In Canada, public support reached a mid- summer low of 37 percent but has since climbed to 44 percent as the conservative government has focused on reconstruction efforts benefiting women and children and emphasized Canada's role as part of a larger NATO effort.
"Canadians are a lot more comfortable if it's characterized as a part of a multilateral mission,' Mr. Woolstencroft says. "Unlike the US, we don't like to go on our own."
Both Britain – whose presence has nearly doubled from 3,000 troops to almost 6,000 – and Canada, which has more than 2,200 soldiers on the ground, have been insisting on troop reinforcements from other NATO countries. But although other countries do have contingents in southern Afghanistan – notably Denmark, Estonia, and the Netherlands – there is frustration that bigger allies like France, Germany, and Spain have been reticent about supplying frontline troops.
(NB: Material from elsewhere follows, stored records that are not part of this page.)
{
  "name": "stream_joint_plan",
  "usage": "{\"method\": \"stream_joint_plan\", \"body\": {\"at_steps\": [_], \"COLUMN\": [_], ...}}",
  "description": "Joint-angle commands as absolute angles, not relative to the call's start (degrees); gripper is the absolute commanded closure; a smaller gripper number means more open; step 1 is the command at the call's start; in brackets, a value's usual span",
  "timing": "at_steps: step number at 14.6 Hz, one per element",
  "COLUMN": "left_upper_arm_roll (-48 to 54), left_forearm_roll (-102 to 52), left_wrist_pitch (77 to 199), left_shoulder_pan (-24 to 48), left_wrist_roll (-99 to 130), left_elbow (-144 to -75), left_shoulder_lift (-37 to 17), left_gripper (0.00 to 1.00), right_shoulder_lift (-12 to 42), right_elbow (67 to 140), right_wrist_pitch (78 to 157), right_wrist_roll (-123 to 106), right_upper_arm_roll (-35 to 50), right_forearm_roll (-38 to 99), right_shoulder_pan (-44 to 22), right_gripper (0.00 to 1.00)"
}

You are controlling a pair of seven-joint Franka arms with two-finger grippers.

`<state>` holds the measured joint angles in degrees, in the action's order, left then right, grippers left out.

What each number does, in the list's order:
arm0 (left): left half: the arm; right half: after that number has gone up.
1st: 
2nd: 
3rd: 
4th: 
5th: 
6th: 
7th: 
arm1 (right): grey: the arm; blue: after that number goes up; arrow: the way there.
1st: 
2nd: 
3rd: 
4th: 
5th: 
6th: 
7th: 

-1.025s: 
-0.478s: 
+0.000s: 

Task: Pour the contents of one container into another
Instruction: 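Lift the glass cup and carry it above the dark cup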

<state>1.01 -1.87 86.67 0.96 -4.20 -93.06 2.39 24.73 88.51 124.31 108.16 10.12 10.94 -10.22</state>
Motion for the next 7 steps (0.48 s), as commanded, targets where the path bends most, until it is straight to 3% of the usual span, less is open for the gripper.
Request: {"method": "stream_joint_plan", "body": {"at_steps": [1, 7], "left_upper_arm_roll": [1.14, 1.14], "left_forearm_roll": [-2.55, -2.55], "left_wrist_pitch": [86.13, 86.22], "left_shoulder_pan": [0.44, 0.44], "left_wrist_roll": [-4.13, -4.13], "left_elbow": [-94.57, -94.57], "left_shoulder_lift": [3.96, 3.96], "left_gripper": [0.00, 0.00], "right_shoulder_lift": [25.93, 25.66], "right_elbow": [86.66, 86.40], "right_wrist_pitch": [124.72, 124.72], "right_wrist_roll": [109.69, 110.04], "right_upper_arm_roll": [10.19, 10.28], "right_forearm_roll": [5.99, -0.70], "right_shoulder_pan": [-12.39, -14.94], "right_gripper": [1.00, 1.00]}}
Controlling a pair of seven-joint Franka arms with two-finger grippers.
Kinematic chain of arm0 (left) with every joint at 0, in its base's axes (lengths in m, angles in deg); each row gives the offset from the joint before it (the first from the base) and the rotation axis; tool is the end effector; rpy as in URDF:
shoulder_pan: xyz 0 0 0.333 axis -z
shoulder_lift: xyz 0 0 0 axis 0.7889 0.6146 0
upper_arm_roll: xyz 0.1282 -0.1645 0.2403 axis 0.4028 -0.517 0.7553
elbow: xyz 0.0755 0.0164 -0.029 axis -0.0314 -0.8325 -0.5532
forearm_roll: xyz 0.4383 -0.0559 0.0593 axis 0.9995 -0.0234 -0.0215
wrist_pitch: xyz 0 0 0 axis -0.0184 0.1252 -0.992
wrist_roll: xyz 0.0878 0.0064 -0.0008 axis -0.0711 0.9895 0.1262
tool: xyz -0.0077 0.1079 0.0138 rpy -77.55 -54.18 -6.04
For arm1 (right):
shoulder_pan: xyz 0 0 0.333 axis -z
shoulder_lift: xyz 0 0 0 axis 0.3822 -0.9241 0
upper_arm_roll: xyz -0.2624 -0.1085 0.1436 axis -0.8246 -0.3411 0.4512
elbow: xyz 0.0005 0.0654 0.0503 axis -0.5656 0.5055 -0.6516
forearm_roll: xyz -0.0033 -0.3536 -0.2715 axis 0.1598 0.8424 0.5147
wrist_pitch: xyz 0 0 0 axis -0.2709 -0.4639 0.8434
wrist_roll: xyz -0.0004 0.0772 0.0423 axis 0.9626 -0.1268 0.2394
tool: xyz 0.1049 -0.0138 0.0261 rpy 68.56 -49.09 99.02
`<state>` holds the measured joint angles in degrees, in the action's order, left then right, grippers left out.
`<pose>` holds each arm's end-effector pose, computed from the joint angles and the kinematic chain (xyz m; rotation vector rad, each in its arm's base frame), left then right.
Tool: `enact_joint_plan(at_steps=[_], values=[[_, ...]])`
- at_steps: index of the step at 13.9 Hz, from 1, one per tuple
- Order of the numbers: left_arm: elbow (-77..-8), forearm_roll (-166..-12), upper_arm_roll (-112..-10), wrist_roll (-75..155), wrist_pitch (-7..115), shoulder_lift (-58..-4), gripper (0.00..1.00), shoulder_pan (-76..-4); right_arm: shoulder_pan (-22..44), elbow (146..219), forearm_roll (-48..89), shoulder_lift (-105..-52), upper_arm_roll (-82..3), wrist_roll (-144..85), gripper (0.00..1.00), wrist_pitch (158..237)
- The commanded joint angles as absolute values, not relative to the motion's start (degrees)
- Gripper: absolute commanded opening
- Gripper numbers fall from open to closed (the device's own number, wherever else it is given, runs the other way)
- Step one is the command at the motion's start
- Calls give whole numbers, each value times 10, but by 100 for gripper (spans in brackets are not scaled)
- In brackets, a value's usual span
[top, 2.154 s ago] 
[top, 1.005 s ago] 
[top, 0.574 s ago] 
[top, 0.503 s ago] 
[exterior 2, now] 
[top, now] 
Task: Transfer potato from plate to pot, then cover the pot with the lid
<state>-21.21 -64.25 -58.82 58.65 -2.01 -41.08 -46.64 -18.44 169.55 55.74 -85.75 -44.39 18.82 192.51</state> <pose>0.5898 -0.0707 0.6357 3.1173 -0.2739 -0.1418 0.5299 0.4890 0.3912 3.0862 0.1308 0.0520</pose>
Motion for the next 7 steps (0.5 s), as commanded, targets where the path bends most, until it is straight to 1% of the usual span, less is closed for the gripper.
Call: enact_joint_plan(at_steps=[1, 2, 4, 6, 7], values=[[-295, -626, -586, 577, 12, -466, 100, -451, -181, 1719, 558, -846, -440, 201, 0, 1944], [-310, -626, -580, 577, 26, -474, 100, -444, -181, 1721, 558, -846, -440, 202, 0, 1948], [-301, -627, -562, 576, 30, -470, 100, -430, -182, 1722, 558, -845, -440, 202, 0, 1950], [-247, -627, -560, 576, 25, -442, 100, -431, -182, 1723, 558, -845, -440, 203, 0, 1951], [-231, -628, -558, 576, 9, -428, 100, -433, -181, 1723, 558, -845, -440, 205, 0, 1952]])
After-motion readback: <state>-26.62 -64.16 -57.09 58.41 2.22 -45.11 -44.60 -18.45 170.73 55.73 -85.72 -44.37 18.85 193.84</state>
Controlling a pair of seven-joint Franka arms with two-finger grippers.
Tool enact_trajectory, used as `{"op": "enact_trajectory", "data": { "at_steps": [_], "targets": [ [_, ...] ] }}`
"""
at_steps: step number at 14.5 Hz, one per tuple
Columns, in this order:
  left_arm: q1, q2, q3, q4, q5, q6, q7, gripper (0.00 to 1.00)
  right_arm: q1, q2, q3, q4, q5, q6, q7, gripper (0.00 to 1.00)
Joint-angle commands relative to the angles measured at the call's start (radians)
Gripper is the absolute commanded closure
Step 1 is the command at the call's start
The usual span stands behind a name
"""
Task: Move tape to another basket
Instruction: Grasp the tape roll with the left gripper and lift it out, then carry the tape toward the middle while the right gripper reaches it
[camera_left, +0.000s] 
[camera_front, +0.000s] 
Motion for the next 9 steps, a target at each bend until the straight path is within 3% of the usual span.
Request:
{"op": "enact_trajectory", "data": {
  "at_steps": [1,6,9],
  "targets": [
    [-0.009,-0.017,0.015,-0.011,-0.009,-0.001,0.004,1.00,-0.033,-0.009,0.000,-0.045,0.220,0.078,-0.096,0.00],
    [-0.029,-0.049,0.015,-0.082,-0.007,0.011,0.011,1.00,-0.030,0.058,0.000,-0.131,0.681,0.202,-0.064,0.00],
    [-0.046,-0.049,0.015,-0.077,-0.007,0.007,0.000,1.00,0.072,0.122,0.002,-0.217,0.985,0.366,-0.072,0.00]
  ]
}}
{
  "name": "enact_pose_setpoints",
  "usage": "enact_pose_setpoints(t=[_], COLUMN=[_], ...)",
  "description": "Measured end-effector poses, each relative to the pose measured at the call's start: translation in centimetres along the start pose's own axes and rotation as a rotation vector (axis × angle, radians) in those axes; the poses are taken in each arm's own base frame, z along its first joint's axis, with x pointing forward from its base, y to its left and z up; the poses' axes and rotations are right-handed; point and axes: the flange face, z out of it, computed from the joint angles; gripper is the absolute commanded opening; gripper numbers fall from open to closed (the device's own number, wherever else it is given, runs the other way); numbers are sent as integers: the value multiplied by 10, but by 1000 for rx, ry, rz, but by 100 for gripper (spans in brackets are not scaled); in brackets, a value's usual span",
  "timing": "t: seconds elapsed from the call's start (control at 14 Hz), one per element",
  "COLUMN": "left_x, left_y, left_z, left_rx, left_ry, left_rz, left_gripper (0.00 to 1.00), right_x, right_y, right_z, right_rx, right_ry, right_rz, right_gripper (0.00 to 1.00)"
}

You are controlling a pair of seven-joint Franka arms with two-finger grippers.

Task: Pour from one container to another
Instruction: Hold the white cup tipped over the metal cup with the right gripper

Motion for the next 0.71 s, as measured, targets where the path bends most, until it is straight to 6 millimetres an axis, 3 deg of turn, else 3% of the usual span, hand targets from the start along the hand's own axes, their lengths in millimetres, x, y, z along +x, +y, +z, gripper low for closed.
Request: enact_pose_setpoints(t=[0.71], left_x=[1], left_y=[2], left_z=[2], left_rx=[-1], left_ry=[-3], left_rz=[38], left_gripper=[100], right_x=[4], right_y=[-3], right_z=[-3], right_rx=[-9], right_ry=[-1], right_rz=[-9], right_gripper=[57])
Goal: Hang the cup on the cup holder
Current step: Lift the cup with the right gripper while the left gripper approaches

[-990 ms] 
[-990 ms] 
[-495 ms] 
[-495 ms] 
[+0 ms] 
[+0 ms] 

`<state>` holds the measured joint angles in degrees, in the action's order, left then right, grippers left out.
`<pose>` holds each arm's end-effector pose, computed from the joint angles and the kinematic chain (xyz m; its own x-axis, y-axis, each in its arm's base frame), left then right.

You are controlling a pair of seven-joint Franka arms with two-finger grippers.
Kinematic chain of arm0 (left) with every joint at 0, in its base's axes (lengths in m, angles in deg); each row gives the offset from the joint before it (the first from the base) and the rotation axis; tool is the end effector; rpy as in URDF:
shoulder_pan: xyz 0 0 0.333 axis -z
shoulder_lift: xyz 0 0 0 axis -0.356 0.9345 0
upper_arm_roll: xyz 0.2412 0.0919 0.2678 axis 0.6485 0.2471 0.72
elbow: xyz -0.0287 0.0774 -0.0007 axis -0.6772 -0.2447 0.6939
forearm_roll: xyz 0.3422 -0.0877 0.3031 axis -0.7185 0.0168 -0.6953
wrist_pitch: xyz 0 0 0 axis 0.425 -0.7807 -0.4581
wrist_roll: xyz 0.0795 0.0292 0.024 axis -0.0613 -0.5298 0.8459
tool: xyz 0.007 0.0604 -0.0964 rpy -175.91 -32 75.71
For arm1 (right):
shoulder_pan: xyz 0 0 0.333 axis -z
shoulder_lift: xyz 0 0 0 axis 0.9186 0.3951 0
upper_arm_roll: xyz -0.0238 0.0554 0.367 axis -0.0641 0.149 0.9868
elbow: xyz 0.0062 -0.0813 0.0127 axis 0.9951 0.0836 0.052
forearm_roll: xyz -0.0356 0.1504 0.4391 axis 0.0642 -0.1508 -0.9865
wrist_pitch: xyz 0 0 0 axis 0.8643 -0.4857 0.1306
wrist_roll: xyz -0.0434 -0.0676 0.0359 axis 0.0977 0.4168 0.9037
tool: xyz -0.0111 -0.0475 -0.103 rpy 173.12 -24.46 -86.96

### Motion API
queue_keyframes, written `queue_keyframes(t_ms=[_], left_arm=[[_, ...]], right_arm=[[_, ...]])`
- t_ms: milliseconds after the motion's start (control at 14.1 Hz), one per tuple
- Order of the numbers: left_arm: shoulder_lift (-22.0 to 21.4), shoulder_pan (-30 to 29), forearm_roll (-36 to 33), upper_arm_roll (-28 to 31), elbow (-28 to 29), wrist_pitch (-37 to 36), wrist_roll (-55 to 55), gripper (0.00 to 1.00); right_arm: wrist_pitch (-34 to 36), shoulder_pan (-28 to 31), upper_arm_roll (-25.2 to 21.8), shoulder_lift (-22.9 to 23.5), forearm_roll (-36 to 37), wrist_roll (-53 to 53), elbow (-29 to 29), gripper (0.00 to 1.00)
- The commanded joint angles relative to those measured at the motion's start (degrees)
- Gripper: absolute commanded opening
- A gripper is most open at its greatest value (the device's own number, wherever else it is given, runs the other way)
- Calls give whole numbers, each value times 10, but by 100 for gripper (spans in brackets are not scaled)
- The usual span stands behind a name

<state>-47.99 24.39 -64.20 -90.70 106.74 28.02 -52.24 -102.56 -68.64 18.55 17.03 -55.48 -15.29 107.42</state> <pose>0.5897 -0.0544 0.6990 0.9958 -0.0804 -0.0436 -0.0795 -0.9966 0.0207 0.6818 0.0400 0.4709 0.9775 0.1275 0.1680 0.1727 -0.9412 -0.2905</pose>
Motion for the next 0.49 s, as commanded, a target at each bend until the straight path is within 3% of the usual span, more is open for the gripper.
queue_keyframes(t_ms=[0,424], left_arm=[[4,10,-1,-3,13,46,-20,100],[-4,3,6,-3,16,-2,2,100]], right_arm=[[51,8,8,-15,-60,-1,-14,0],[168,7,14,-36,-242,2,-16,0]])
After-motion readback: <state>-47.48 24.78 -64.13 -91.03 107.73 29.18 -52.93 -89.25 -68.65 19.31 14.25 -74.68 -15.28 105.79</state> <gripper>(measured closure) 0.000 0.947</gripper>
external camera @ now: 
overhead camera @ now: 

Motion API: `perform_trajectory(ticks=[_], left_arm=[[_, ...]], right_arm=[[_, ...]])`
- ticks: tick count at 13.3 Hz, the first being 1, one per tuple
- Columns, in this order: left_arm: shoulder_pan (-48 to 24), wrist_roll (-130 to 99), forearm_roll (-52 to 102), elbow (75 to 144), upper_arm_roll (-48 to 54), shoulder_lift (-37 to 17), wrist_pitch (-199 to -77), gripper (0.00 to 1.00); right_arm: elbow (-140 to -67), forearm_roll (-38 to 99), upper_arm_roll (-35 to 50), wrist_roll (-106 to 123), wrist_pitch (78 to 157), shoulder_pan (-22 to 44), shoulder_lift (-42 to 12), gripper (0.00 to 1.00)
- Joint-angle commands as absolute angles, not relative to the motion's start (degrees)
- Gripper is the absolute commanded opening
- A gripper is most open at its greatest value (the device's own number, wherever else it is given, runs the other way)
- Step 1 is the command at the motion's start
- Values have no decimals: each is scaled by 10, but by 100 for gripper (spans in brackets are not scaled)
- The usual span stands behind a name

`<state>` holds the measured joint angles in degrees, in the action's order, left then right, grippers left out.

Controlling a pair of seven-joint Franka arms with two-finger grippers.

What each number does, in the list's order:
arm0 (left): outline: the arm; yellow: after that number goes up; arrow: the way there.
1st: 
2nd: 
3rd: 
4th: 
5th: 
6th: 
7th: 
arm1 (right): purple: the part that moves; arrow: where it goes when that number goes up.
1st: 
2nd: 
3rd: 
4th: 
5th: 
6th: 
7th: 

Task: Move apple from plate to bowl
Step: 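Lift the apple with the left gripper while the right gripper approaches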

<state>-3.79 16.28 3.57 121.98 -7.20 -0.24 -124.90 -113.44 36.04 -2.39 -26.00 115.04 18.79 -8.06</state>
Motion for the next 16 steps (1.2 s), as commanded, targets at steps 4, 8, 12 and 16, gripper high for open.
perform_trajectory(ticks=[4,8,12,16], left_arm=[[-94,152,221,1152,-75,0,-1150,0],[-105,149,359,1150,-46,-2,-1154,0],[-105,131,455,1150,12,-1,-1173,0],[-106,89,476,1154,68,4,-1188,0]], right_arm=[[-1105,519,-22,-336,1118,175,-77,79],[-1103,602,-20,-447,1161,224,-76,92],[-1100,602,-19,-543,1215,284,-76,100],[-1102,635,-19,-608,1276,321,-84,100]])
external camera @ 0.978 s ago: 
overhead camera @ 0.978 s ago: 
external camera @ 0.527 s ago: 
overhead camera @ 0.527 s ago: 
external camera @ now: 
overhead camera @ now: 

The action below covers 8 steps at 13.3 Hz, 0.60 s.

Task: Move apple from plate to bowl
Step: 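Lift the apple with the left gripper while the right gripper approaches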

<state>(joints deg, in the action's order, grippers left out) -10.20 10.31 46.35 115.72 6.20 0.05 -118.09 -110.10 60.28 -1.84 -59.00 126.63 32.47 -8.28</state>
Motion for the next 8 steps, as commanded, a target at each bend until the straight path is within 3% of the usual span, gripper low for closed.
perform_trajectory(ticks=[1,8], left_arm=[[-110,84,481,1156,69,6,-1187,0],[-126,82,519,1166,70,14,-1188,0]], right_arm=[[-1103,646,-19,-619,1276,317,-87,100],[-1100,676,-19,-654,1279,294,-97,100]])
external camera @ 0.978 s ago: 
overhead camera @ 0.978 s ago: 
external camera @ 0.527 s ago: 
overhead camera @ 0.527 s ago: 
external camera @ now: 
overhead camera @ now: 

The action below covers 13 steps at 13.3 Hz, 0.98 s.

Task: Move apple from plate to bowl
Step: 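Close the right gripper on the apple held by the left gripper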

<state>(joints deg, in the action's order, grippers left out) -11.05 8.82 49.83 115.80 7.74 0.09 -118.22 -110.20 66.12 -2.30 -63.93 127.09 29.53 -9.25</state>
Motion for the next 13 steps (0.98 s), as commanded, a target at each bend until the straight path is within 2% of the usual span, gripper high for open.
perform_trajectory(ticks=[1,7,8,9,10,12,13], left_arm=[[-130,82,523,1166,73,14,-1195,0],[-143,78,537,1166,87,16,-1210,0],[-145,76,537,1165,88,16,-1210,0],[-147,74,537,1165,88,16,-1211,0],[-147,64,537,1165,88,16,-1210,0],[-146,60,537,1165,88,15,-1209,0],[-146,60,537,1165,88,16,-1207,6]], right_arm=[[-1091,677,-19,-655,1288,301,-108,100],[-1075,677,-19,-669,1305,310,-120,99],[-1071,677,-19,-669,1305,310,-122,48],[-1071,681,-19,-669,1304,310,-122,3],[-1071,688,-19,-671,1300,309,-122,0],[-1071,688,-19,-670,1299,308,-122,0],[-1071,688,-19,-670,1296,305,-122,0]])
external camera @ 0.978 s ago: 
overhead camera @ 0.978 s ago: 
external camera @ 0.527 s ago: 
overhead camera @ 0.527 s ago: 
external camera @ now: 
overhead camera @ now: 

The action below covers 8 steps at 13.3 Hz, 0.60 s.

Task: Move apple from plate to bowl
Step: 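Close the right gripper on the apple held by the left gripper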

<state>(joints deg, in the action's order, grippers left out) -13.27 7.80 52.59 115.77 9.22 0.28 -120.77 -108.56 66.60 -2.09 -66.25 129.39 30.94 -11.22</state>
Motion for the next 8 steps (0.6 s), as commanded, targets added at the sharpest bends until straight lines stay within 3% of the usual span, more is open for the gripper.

The issue is set to dominate a NATO summit in Riga, Latvia, at the end of November.
"If you look at the number of troop-contributing nations, the number of nations fighting are relatively few," notes Mr. Lancaster. "It's one thing contributing troops to send a message of unity, but there is frustration that others aren't doing more."
Britain can hardly supply any more boots on the ground. With more than 7,000 troops in Iraq and contingents in the Balkans and Northern Ireland, army commanders have warned of overstretch.
While Canadian troops aren't spread as thin, there is nervousness at a perceived quagmire. Just this week, the deputy commander of the international assistance wing of the Kabul Military Training Centre said it would take at least 10 years before Afghan troops are ready to handle national security unaided by foreign soldiers.
"Canadians are wondering, 'When is this going to end?' And they're seeing no outcome for it," says Desmond Morton, a military history professor at Montreal's McGill University "There's a massive disillusionment."
But Professor Morton also criticizes Canadian naivete about the rigors of peacekeeping.
"One of the great myths in Canada is that peacekeeping is lovely and sweet and nonviolent," he says. "That's a civilian illusion. The illusion of our exceptional wonderfulness is, like most nationalist illusions, deeply held and stupid and immune to reason."
For now, the combat in southern Afghanistan has eased, though some argue that it's just a lull.
"It's too early to say," says one British officer, speaking by phone from southern Afghanistan. "It could be the onset of winter. Or it could be that the Taliban suffered a lot of attrition in the last four or five months, and have realized their tactics of trying to take district centers is not going to work. Maybe they are just changing tactics."
Lancaster adds: "The true test will come in March or April, when next year's fighting season starts again. Most are hoping the worst is over, but we will have to wait and see."